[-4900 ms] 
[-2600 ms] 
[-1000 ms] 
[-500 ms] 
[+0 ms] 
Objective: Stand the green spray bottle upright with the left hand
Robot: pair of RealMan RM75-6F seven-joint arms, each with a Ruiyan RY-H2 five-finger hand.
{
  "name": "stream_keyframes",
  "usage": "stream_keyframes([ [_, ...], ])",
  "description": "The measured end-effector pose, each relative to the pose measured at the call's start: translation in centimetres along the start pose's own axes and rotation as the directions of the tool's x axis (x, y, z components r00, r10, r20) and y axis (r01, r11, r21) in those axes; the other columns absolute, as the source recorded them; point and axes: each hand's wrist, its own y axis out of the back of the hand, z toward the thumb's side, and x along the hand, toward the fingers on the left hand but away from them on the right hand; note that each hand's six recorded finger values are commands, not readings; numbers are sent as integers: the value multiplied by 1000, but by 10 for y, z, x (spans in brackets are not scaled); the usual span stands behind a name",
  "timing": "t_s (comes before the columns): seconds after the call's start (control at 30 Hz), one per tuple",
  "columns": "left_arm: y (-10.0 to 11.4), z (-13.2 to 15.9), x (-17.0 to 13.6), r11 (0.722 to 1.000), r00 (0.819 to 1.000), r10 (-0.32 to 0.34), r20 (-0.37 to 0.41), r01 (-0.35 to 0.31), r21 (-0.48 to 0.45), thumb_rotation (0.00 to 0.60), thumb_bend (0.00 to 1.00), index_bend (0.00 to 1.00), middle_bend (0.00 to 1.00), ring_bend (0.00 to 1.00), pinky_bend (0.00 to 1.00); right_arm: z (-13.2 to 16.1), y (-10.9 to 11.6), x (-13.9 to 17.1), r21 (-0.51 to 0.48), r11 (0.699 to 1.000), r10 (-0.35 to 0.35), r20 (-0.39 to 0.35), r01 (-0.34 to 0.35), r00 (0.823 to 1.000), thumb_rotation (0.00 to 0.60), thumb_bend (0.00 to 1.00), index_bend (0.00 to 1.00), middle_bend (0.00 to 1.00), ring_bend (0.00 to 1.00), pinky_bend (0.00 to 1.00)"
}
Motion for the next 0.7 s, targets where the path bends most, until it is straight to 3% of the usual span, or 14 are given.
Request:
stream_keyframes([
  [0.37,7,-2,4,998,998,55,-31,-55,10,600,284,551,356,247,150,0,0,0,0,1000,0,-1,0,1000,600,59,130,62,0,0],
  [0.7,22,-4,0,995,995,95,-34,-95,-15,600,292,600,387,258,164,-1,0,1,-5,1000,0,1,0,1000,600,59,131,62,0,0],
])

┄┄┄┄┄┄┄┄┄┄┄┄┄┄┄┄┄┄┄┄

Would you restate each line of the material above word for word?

[-4900 ms] 
[-2600 ms] 
[-1000 ms] 
[-500 ms] 
[+0 ms] 
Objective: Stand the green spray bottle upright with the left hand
Robot: pair of RealMan RM75-6F seven-joint arms, each with a Ruiyan RY-H2 five-finger hand.
{
  "name": "stream_keyframes",
  "usage": "stream_keyframes([ [_, ...], ])",
  "description": "The measured end-effector pose, each relative to the pose measured at the call's start: translation in centimetres along the start pose's own axes and rotation as the directions of the tool's x axis (x, y, z components r00, r10, r20) and y axis (r01, r11, r21) in those axes; the other columns absolute, as the source recorded them; point and axes: each hand's wrist, its own y axis out of the back of the hand, z toward the thumb's side, and x along the hand, toward the fingers on the left hand but away from them on the right hand; note that each hand's six recorded finger values are commands, not readings; numbers are sent as integers: the value multiplied by 1000, but by 10 for y, z, x (spans in brackets are not scaled); the usual span stands behind a name",
  "timing": "t_s (comes before the columns): seconds after the call's start (control at 30 Hz), one per tuple",
  "columns": "left_arm: y (-10.0 to 11.4), z (-13.2 to 15.9), x (-17.0 to 13.6), r11 (0.722 to 1.000), r00 (0.819 to 1.000), r10 (-0.32 to 0.34), r20 (-0.37 to 0.41), r01 (-0.35 to 0.31), r21 (-0.48 to 0.45), thumb_rotation (0.00 to 0.60), thumb_bend (0.00 to 1.00), index_bend (0.00 to 1.00), middle_bend (0.00 to 1.00), ring_bend (0.00 to 1.00), pinky_bend (0.00 to 1.00); right_arm: z (-13.2 to 16.1), y (-10.9 to 11.6), x (-13.9 to 17.1), r21 (-0.51 to 0.48), r11 (0.699 to 1.000), r10 (-0.35 to 0.35), r20 (-0.39 to 0.35), r01 (-0.34 to 0.35), r00 (0.823 to 1.000), thumb_rotation (0.00 to 0.60), thumb_bend (0.00 to 1.00), index_bend (0.00 to 1.00), middle_bend (0.00 to 1.00), ring_bend (0.00 to 1.00), pinky_bend (0.00 to 1.00)"
}
Motion for the next 0.7 s, targets where the path bends most, until it is straight to 3% of the usual span, or 14 are given.
Request:
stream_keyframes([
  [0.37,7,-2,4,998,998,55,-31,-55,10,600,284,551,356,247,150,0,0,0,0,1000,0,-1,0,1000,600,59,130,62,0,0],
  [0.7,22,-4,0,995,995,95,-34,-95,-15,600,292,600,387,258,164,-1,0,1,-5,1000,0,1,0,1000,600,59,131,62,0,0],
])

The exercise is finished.